_Task statement:_ Nothing is to be altered; the data must be repeated exactly.

Segment Start: Given data

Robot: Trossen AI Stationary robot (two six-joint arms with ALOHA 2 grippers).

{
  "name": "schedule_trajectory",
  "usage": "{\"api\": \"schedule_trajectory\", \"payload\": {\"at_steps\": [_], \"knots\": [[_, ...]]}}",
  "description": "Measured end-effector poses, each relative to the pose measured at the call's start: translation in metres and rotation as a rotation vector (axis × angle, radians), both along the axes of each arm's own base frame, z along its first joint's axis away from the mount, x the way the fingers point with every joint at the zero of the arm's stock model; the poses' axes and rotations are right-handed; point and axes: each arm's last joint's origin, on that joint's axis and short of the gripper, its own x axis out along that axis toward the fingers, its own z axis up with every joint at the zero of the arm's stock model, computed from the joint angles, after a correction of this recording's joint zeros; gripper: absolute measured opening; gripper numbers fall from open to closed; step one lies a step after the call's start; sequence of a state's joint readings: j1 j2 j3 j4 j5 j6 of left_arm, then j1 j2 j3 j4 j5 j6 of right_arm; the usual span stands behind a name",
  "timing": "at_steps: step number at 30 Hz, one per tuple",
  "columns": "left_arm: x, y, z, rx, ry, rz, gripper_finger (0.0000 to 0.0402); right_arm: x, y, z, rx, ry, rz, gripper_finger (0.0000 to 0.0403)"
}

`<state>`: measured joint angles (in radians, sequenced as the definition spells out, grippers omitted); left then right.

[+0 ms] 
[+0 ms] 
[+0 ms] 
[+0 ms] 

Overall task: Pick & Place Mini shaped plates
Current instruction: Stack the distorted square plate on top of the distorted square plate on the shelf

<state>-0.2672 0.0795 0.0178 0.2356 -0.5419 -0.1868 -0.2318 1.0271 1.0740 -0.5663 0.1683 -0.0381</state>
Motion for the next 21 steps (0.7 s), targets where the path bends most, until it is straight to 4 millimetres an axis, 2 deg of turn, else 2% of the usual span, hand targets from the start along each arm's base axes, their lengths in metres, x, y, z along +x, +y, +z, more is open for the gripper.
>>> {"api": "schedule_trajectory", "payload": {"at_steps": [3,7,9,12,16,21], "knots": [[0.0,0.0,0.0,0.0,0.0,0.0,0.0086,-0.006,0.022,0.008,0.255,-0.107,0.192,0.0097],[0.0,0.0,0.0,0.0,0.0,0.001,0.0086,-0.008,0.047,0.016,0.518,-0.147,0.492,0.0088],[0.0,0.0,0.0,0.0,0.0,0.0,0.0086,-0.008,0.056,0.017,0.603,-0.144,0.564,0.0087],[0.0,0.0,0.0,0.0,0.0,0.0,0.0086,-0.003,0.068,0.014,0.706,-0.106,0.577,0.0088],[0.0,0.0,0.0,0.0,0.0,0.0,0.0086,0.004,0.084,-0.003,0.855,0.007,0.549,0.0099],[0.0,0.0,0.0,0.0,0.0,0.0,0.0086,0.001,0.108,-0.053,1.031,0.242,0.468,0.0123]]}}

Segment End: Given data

_Result of the exercise:_
Robot: Trossen AI Stationary robot (two six-joint arms with ALOHA 2 grippers).

{
  "name": "schedule_trajectory",
  "usage": "{\"api\": \"schedule_trajectory\", \"payload\": {\"at_steps\": [_], \"knots\": [[_, ...]]}}",
  "description": "Measured end-effector poses, each relative to the pose measured at the call's start: translation in metres and rotation as a rotation vector (axis × angle, radians), both along the axes of each arm's own base frame, z along its first joint's axis away from the mount, x the way the fingers point with every joint at the zero of the arm's stock model; the poses' axes and rotations are right-handed; point and axes: each arm's last joint's origin, on that joint's axis and short of the gripper, its own x axis out along that axis toward the fingers, its own z axis up with every joint at the zero of the arm's stock model, computed from the joint angles, after a correction of this recording's joint zeros; gripper: absolute measured opening; gripper numbers fall from open to closed; step one lies a step after the call's start; sequence of a state's joint readings: j1 j2 j3 j4 j5 j6 of left_arm, then j1 j2 j3 j4 j5 j6 of right_arm; the usual span stands behind a name",
  "timing": "at_steps: step number at 30 Hz, one per tuple",
  "columns": "left_arm: x, y, z, rx, ry, rz, gripper_finger (0.0000 to 0.0402); right_arm: x, y, z, rx, ry, rz, gripper_finger (0.0000 to 0.0403)"
}

`<state>`: measured joint angles (in radians, sequenced as the definition spells out, grippers omitted); left then right.

[+0 ms] 
[+0 ms] 
[+0 ms] 
[+0 ms] 

Overall task: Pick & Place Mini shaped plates
Current instruction: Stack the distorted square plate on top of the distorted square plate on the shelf

<state>-0.2672 0.0795 0.0178 0.2356 -0.5419 -0.1868 -0.2318 1.0271 1.0740 -0.5663 0.1683 -0.0381</state>
Motion for the next 21 steps (0.7 s), targets where the path bends most, until it is straight to 4 millimetres an axis, 2 deg of turn, else 2% of the usual span, hand targets from the start along each arm's base axes, their lengths in metres, x, y, z along +x, +y, +z, more is open for the gripper.
>>> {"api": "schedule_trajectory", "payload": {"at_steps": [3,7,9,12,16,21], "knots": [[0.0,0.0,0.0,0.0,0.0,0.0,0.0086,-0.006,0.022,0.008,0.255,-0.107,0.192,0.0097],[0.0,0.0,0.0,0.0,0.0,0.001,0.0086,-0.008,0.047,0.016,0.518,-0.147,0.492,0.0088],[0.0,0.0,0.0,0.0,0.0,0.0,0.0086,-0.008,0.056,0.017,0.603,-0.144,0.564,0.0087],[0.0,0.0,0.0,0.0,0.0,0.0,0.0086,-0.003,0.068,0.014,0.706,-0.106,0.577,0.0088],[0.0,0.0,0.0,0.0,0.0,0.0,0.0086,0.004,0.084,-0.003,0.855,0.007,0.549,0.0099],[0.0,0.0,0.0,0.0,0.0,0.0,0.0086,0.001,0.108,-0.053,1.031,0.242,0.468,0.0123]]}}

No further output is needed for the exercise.